The frame is maintained as two array-like objects. One, called the frame map, contains the slot names, and the other contains the actual slot values. A frame map has one entry per symbol, plus one additional 4 -byte value.

The frame map uses a minimum of 16 bytes. If we add the frame's object header to this, the minimal size of a frame is 28 bytes. Each slot adds 8 bytes to the storage used by the frame (two array entries.) Here's an example:
    {Slot1: 42, Slot2: "hello"}

We have a header of 28 bytes, and in addition we have two slots, for a total of (28 + (2 * 8)) 48 bytes. This does not take into account the space used for each of the slot name symbols or for the string object. (The integer is an immediate, and so is stored in the array.)

Multiple similar frames (having the same slots) could share a frame map. This will save space, reducing the space used per frame (for many frames all sharing the same map) to the same as used for an array with the same number of slots. (If just a few frames share the frame map, we need to take into account the amortized map size that the frames share. So the total space for N frames sharing a map is N*28 bytes of header per frame, plus the size of the frame map, plus the size of the values for the N frames.

Here's an example of a frame that could share a map with the previous example:
    {Slot1: 56, Slot2: "world"}

We have a header of 12 bytes. In addition, we have two slots (2 * 4), and additional 16 bytes for the size of a map with no slots „ all in all, 36 bytes. We should also take into account the shared map, which is 16 bytes, plus the space for the two symbols.

When do frames share maps?

1. When a frame is cloned, both the copy and the original frame will share the map of the original frame.
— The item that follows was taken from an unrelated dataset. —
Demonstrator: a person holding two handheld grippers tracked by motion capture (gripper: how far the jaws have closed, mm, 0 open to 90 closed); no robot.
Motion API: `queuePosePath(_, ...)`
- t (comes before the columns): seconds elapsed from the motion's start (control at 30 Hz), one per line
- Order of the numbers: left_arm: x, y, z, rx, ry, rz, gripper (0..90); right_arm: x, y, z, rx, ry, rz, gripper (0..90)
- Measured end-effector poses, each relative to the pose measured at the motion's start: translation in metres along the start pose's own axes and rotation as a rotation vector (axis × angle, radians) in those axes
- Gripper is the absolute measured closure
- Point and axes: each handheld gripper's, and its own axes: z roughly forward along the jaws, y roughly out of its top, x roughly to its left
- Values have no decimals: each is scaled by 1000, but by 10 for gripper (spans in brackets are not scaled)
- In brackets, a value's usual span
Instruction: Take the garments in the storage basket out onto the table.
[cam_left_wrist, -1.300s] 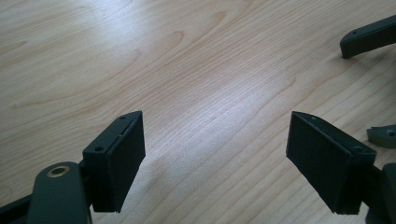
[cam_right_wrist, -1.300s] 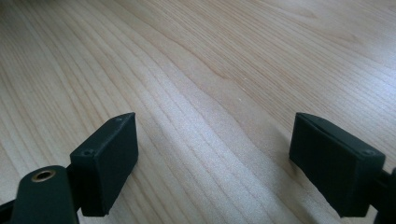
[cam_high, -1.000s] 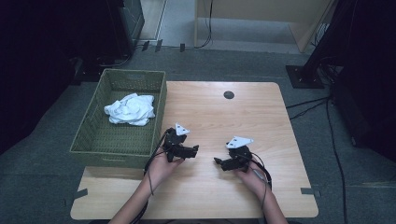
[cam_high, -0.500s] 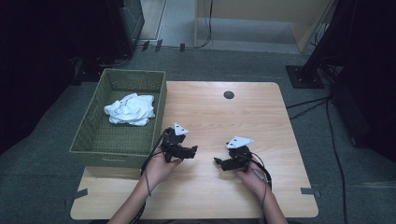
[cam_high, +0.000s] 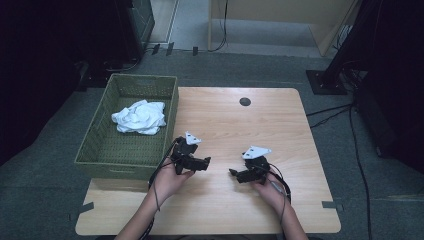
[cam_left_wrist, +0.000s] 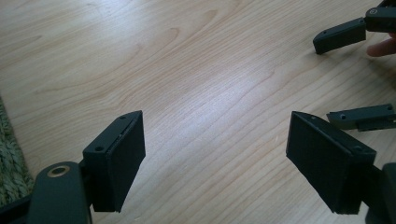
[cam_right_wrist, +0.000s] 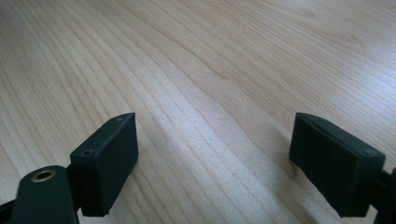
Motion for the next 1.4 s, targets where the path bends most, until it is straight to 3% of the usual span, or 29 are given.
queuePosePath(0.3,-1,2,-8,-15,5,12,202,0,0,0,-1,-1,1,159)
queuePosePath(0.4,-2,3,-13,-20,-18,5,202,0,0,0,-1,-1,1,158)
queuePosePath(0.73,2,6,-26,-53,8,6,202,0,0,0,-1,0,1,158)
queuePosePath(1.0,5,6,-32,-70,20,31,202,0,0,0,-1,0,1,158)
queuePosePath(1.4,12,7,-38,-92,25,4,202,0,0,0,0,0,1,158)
A trick to make use of this is to create a common template frame, and clone this template when duplicate frames are needed.

2. Two frames created from the same frame constructor (that is, the same line of NewtonScript code) will share a frame map. This is a reason to use RelBounds to create the viewBounds frame, and it means there will be a single viewBounds frame map in the part produced.

Note: These figures are for objects in their run-time state, ready for fast access. Objects in transit or in storage (packages) are compressed into smaller stream formats. Different formats are used (and different sizes apply) to objects stored in soups and to objects being streamed over a communications protocol.